The Holy Grail of Technical Indicators

Friday, February 18, 2011




The relative strength indicator is one of the most commonly used technical analysis tools available. Unfortunately it is also one of the most misused.





The RSI was a tool developed by famed market technician Welles Wilder during the 1970's as a way to determine whether a market was overbought or oversold. The formula is rather simple with the average number of up closing days divided by the average number of down closing days. So this indicator essentially measures the size of a stock's closing gains and compares it with the size of a stock's closing losses.





According to Larry Connors over at TradingMarkets.com who back tested this indicator from 1995-2006 in over seven millions trades there is no statistically significant edge using a 14 period RSI, which is generally the default setting for this indicator. However when used on a 2 period setting he found that it becomes a very effective tool in one's technical analysis arsenal.
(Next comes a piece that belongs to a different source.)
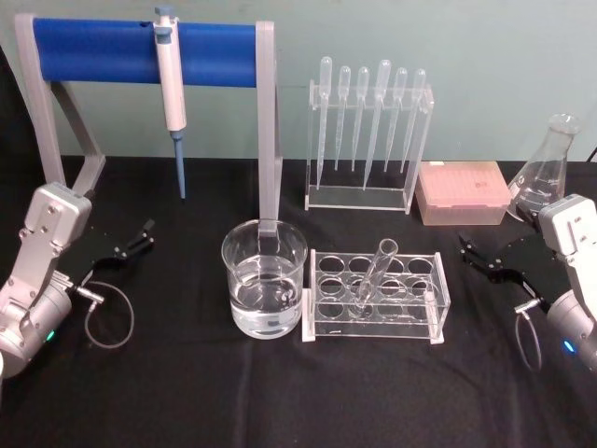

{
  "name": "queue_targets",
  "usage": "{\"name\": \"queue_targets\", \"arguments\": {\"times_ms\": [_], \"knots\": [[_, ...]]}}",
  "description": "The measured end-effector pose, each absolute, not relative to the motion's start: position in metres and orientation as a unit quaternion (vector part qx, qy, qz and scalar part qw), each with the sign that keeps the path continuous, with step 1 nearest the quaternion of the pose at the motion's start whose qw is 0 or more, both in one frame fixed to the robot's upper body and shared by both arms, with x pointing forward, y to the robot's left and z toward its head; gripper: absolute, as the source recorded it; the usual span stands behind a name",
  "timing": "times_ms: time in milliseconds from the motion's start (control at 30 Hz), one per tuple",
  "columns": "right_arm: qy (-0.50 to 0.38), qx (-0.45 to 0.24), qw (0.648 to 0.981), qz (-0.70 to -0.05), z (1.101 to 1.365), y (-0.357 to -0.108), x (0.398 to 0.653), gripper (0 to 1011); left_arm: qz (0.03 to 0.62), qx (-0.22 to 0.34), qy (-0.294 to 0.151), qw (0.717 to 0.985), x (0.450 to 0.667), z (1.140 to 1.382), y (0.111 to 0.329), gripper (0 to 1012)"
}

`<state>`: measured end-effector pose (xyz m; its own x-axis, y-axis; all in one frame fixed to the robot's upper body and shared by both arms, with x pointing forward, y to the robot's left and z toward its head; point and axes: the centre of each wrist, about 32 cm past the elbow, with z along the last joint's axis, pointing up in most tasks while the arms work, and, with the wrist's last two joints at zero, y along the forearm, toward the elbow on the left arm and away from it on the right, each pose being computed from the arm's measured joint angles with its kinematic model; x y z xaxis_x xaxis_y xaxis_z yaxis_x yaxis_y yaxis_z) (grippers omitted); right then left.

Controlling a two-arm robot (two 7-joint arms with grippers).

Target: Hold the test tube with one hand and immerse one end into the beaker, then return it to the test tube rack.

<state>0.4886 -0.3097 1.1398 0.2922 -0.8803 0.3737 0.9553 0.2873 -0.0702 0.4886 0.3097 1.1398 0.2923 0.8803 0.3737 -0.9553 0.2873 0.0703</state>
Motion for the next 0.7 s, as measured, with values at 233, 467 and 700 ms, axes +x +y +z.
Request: {"name": "queue_targets", "arguments": {"times_ms": [233, 467, 700], "knots": [[-0.132, -0.141, 0.791, -0.58, 1.14, -0.31, 0.489, 1003, 0.58, 0.141, -0.132, 0.791, 0.489, 1.14, 0.31, 1000], [-0.133, -0.136, 0.795, -0.577, 1.144, -0.31, 0.489, 1003, 0.58, 0.141, -0.132, 0.791, 0.489, 1.14, 0.31, 1000], [-0.147, -0.091, 0.807, -0.564, 1.18, -0.315, 0.486, 1003, 0.58, 0.141, -0.132, 0.791, 0.489, 1.14, 0.31, 1000]]}}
Using the 2 period RSI we define overbought as a reading over 90 and oversold as any reading below 10. What Connors found was that a stock with a reading of 90 underperformed the benchmark index one week later, and a stock with a reading of 10 outperformed the index by an average of .50%. Furthermore he found that as readings became more overbought or oversold the amount that a stock moved was more substantial. For example if a stock had an RSI reading of 1 or below then within a week the stock averaged a 1% gain over the benchmark index, and if a stock had a reading of 99 or more the stock averaged a loss of -.31% compared to the index.